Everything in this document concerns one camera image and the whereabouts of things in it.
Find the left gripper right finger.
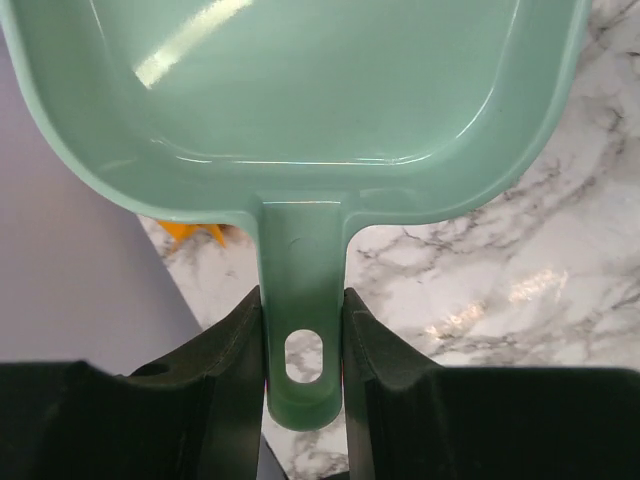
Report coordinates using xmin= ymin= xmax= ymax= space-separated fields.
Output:
xmin=342 ymin=289 xmax=639 ymax=479

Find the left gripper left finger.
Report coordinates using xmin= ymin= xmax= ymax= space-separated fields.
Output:
xmin=1 ymin=290 xmax=264 ymax=479

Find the green plastic dustpan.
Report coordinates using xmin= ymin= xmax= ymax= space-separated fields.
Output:
xmin=1 ymin=1 xmax=591 ymax=431

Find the orange snack bag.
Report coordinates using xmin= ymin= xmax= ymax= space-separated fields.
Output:
xmin=156 ymin=220 xmax=226 ymax=251
● ● ● ●
All lines from the one containing "Find the left gripper left finger." to the end of the records, both ends included, should be printed exactly and on their own.

* SOLUTION TO THIS PROBLEM
Find the left gripper left finger.
Report coordinates using xmin= ymin= xmax= ymax= space-separated fields.
Output:
xmin=1 ymin=290 xmax=264 ymax=479

Find the green plastic dustpan.
Report coordinates using xmin= ymin= xmax= ymax= space-separated fields.
Output:
xmin=1 ymin=1 xmax=591 ymax=431

Find the orange snack bag.
Report coordinates using xmin= ymin= xmax= ymax= space-separated fields.
Output:
xmin=156 ymin=220 xmax=226 ymax=251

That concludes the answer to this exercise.